- [WHAT TO WORK ON] Could the data below be copied exactly, minus the pictures?

- [INFORMATION SHOWN]
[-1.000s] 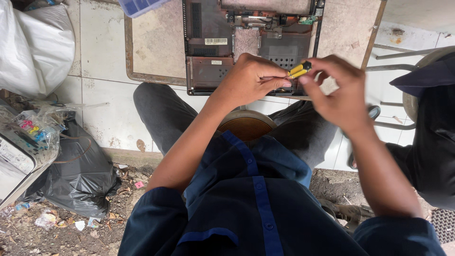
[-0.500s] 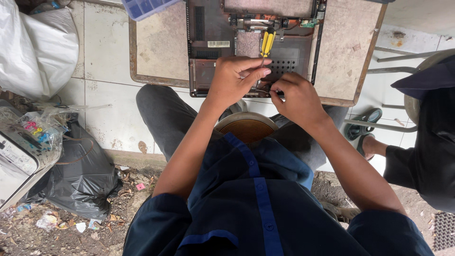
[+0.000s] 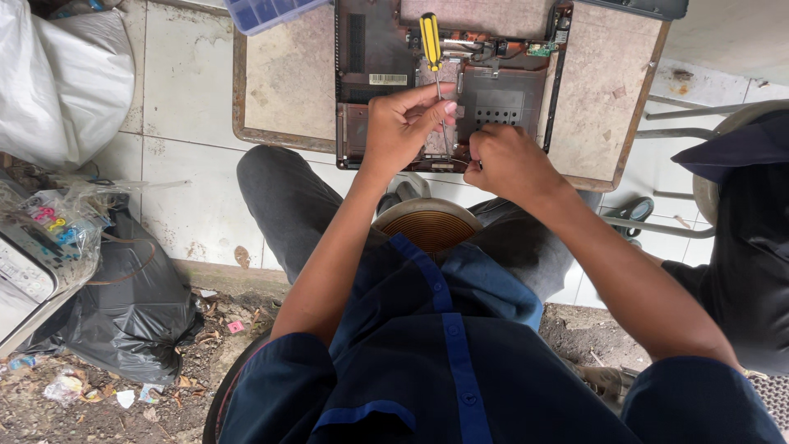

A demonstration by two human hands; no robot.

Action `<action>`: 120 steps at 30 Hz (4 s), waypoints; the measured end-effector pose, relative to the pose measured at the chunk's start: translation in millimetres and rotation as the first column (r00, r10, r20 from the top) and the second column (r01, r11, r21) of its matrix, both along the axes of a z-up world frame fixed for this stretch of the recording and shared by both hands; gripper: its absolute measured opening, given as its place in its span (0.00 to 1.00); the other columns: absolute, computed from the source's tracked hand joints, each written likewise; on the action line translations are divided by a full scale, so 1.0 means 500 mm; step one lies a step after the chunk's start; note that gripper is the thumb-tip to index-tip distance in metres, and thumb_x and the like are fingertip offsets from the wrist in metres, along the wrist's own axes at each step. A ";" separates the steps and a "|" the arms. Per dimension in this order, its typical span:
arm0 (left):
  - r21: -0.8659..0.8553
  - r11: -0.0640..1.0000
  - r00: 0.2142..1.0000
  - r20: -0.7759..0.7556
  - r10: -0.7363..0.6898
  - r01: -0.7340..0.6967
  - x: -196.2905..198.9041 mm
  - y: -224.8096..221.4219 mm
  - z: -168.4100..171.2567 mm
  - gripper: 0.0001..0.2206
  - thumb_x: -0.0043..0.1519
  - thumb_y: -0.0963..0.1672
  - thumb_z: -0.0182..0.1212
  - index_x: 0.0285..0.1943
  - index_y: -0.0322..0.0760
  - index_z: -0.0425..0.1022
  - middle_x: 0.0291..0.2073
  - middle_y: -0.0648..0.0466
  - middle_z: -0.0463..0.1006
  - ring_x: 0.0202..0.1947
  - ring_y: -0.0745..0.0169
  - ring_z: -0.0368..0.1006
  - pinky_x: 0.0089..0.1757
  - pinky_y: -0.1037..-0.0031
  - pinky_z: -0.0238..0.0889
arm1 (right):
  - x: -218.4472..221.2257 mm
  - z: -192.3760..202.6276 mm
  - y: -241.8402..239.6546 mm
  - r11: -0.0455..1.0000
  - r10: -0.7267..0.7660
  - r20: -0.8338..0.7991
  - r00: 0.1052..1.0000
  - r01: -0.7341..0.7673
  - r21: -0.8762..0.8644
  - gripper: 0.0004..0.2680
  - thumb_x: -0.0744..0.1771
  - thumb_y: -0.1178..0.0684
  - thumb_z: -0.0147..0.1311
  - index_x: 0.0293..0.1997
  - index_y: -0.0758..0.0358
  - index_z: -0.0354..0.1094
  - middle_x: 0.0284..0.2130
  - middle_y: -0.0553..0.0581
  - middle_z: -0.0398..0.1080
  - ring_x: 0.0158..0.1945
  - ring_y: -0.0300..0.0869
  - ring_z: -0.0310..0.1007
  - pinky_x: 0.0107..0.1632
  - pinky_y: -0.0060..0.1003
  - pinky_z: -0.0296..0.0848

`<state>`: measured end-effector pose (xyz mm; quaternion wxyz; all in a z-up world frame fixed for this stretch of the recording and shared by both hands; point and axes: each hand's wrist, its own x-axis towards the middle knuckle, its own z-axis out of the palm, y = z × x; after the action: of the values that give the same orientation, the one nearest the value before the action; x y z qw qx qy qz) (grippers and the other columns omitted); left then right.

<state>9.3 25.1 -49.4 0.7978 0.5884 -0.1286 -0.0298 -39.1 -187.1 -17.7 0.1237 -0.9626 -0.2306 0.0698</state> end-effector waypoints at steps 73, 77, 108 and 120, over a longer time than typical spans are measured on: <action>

- [OUTPUT FOR THIS EXERCISE]
[-1.000s] 
[-0.500s] 
[+0.000s] 

A demonstration by two human hands; no robot.

Action `<action>`: 120 steps at 30 Hz (4 s), waypoints; the measured end-effector pose, relative to the pose measured at the chunk's start: translation in millimetres and rotation as the first column (r00, r10, r20 from the top) and the second column (r01, r11, r21) of its matrix, both along the axes of a z-up world frame fixed for this stretch of the recording and shared by both hands; gripper: its absolute measured opening, given as its place in its span (0.00 to 1.00); the other columns: absolute, computed from the source's tracked hand joints, each written likewise; on the action line translations are divided by a full scale, so 1.0 means 500 mm; step one lies a step after the chunk's start; note that gripper is the thumb-tip to index-tip distance in metres, and thumb_x and the like are fingertip offsets from the wrist in metres, along the wrist's own axes at each step. A ";" separates the steps and a "|" the arms. Per dimension in this order, its typical span:
arm0 (left):
  - r21: -0.8659..0.8553
  - r11: -0.0640..1.0000
  - r00: 0.2142..1.0000
  - r20: -0.7759..0.7556
  - r10: -0.7363..0.6898
  - r01: -0.7340..0.6967
  - x: -196.2905..198.9041 mm
  - y: -224.8096..221.4219 mm
  - z: -168.4100..171.2567 mm
  - gripper: 0.0001..0.2206
  - thumb_x: -0.0043..0.1519
  - thumb_y: -0.0963..0.1672
  - thumb_z: -0.0182..0.1212
  - index_x: 0.0285..0.1943
  - index_y: -0.0322..0.0760
  - index_z: -0.0425..0.1022
  - middle_x: 0.0291..0.2073
  - middle_y: -0.0648..0.0466
  - middle_z: -0.0463..0.1006
  - ring_x: 0.0202..0.1947
  - ring_y: -0.0745..0.0169
  - ring_z: -0.0368..0.1006
  - pinky_x: 0.0089..0.1757
  - pinky_y: -0.1037..-0.0031
  - pinky_z: -0.0238..0.0889
arm1 (right):
  - x: -218.4472..221.2257 mm
  - z: -192.3760..202.6276 mm
  - y: -241.8402..239.6546 mm
  - r11: -0.0455..1.0000
  - r10: -0.7267..0.7660
  - r20: -0.8338..0.7991
  - r00: 0.1052..1.0000
  - r01: -0.7341..0.7673
  - r21: -0.8762..0.8644
  - gripper: 0.0004..0.2680
  - thumb_x: -0.0744..0.1771
  - thumb_y: -0.1178..0.0684
  - thumb_z: -0.0147..0.1311
  - index_x: 0.0293..0.1997
  - index_y: -0.0758..0.0358
  - index_z: -0.0354..0.1094
  - middle_x: 0.0284..0.2130
  - middle_y: -0.0553..0.0581
  - middle_z: -0.0398..0.1080
  - ring_x: 0.0158..0.1945
  - ring_y: -0.0300..0.0869
  - ring_z: -0.0310..0.1007
  - pinky_x: 0.0107..0.1632
  - pinky_y: -0.0060..0.1003
  - pinky_z: -0.0296..0.0848

`<state>`: measured end-effector pose (xyz mm; quaternion wxyz; all in a z-up world frame fixed for this stretch of the recording and shared by both hands; point and axes: each hand's wrist, its own x-axis towards the middle knuckle, its own z-axis out of the palm, y = z × x; after the action: of the values that give the same orientation, the one nearest the value before the action; x y z qw qx qy qz) (grippers and the other columns omitted); left then right.

<state>9.3 25.1 -49.4 0.7978 0.5884 -0.1286 -0.0298 -39.1 -187.1 -17.7 0.1237 -0.9626 -0.2306 0.0698</state> end-effector waypoints at steps 73, 77, 108 and 120, over a longer time than typical spans are measured on: <action>

This exercise requires nothing further.